Our study has several limitations. First, accurately matching physicians to their practices in a given year is challenging because physician turnover makes matching physicians to practices a perennial moving target. To be more confident about practice assignment, we excluded primary care physicians affiliated with multiple practices; these primary care physicians had the same caseloads as primary care physicians with a single-practice affiliation. It is unlikely that we inaccurately assigned a disproportionate number of primary care physicians to the smallest practices since the percentage of primary care physicians who were solo practitioners was lower than national survey estimates.28
If we inaccurately assigned a higher proportion of physicians to the largest practices, then any bias in our estimate of the physician distribution would overestimate the number of physicians affiliated with practices that could reliably detect relative differences in performance.
Second, counting all patients treated by primary care physicians in a physician practice, as opposed to assigning patients to unique practices, allowed us to calculate a conservative estimate of the proportion of practices of various sizes that could reliably detect relative differences in costs and quality. Had we assigned each patient to a unique practice, an even smaller number of primary care physician practices would have met the necessary caseload thresholds. Likewise, we did not account for clustering of patients within practices.

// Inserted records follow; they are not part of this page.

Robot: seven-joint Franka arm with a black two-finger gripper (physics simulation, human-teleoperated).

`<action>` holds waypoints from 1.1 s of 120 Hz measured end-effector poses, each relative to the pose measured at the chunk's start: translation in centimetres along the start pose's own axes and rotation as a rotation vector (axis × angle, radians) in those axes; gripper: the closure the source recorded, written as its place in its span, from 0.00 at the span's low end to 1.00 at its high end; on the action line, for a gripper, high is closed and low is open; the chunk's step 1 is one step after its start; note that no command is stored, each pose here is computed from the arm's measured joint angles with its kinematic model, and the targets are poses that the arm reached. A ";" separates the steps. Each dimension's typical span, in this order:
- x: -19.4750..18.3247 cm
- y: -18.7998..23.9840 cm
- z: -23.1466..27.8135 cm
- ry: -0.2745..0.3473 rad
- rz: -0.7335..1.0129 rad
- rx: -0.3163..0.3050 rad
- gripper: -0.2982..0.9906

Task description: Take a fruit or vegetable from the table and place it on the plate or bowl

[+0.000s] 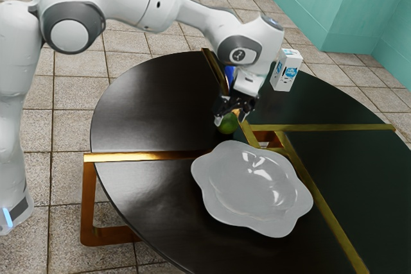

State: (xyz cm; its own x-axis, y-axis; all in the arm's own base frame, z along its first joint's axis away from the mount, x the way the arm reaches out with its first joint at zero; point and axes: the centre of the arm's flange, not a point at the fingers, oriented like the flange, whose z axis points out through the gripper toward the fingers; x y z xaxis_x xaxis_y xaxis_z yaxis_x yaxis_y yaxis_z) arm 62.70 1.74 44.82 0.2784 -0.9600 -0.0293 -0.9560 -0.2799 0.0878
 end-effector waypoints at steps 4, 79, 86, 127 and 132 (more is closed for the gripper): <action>0.0 0.0 0.1 0.000 0.001 -0.001 0.23; 0.9 -1.6 1.3 -0.002 0.016 -0.004 0.23; 1.0 -1.7 1.7 -0.004 0.016 -0.009 0.23; 0.8 -2.0 2.7 -0.008 0.011 -0.022 0.23; 0.7 -2.1 2.8 -0.008 0.009 -0.023 0.23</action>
State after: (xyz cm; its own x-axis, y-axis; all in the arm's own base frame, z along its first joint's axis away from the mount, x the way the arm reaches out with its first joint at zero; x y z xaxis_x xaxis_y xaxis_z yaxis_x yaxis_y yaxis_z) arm 64.62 1.64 41.84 0.2685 -0.9626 -0.0364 -0.9562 -0.2709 0.1108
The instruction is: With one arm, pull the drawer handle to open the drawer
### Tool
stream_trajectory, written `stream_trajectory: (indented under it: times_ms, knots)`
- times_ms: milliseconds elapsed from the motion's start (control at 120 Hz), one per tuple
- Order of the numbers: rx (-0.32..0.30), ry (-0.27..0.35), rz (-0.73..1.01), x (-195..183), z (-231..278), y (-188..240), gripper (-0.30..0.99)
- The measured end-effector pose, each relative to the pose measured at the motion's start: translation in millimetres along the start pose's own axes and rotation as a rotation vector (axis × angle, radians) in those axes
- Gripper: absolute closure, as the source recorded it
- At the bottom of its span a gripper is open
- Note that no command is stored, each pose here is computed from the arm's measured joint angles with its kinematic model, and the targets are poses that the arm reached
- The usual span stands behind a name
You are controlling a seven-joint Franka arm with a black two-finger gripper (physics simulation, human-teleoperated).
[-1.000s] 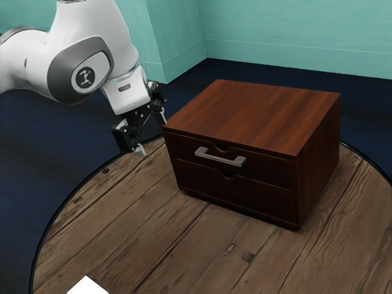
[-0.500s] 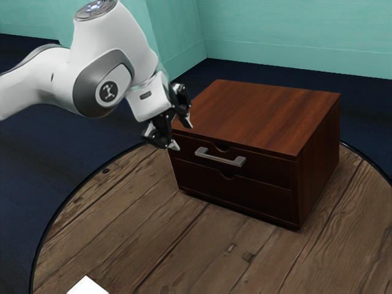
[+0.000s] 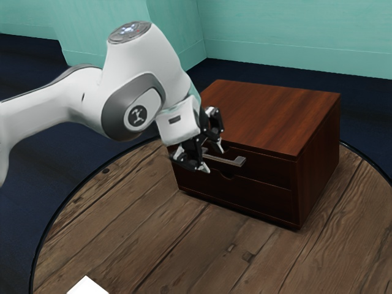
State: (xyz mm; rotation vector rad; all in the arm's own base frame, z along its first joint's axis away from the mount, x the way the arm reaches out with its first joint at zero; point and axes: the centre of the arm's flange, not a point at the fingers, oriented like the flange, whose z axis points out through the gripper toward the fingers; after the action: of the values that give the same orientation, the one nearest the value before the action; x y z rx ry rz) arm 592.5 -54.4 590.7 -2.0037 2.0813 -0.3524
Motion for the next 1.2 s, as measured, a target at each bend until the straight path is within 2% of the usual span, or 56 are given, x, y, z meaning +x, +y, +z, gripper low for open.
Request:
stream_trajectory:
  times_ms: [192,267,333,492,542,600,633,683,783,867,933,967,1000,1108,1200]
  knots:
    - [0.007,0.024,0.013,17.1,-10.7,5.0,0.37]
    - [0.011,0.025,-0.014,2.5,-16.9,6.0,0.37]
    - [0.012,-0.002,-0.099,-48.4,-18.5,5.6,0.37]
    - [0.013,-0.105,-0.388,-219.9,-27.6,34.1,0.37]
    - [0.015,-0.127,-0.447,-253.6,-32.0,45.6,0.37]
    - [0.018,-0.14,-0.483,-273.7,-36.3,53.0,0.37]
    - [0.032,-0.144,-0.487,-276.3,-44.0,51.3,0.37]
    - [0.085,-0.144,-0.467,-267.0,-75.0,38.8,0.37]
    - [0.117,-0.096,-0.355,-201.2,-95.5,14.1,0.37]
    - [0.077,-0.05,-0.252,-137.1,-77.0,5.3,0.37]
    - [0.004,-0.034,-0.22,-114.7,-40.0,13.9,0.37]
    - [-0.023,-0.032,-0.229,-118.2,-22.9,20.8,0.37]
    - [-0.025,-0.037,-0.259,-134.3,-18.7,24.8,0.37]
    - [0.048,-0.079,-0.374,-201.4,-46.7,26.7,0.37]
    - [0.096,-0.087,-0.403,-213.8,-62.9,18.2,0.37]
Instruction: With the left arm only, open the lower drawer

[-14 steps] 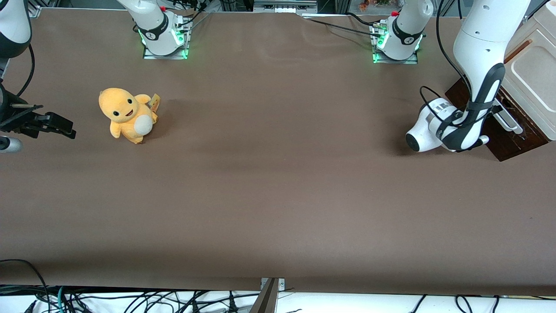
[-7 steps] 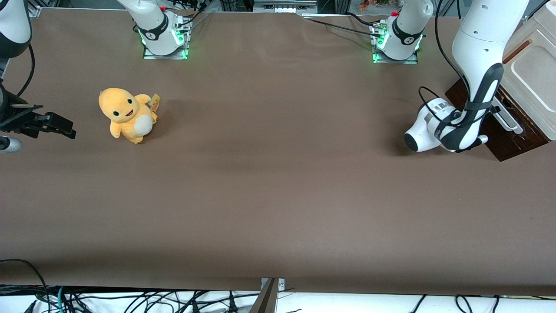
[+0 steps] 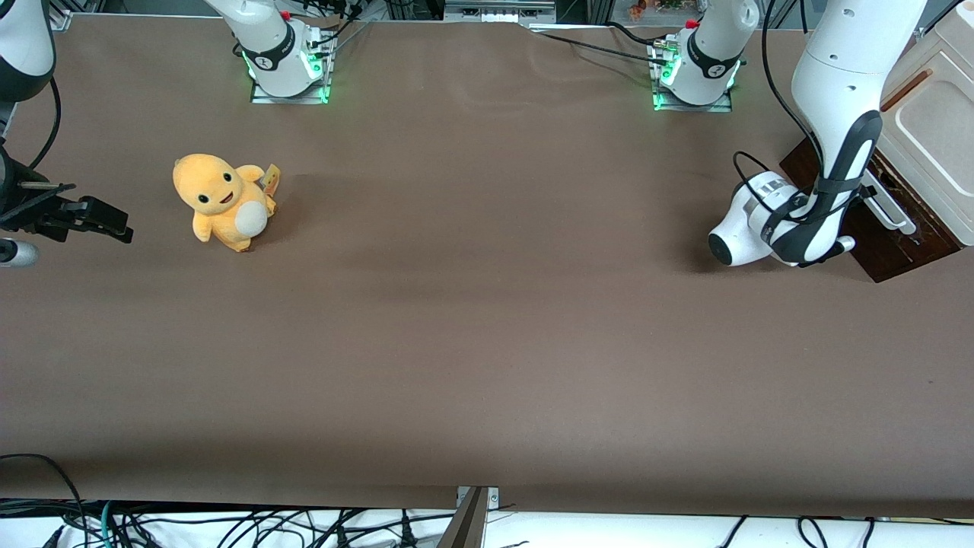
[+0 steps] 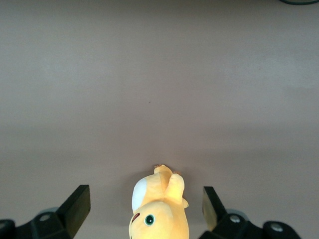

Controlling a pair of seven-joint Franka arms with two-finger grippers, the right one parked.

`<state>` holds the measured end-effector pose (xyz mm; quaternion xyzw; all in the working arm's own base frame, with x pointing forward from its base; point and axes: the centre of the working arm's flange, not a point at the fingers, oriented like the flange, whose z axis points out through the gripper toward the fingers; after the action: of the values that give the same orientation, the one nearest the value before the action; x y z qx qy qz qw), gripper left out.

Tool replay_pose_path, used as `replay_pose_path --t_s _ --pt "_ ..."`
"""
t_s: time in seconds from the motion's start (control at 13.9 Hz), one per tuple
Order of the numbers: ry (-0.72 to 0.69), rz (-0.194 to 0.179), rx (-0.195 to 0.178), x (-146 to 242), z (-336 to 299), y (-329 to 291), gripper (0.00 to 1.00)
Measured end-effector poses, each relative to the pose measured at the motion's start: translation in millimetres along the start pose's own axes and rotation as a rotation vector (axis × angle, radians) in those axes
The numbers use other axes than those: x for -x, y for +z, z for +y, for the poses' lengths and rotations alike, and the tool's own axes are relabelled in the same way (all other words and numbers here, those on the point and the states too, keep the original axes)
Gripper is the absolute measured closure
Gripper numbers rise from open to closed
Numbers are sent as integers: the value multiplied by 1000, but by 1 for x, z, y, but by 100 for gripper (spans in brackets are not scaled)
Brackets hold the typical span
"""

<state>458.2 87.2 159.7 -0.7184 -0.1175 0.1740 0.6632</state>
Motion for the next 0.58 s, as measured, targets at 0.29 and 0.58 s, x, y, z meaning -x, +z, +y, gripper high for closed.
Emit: replay_pose_path --t_s 0.29,0.58 --pt "-2 3 0 0 0 -4 81" --pt "-6 7 5 1 1 -23 81"
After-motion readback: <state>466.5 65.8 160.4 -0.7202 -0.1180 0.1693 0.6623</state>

Third, larger groups of primary care physicians may be desirable for performance measurement, but there may be advantages to patients receiving care in smaller physician practices.
Finally, we chose a 10% relative difference in performance from national rates as representing a meaningful difference. We thought this level was an appropriate starting point for measuring costs and quality for 2 reasons: first, detecting smaller differences would require more patients and make it more challenging to accurately differentiate practices. Second, increases or decreases in costs or quality greater than 10% of a national average may be unrealistic. Power calculations could use larger relative differences for rare events such as preventable hospitalization and a log-transformation to lessen the variability of ambulatory costs. Such approaches would reliably differentiate more primary care physician practices, yet the proportion of primary care physician practices with insufficient caseloads would remain considerable.
In the absence of performance measurement approaches that amass larger numbers of eligible patients at the physician or practice level, the results from this study call into question the wisdom of pay-for-performance programs and quality reporting initiatives that focus on differentiating the value of care delivered to the Medicare population by primary care physicians. Novel measurement approaches appear to be needed for the twin purposes of performance assessment and accountability.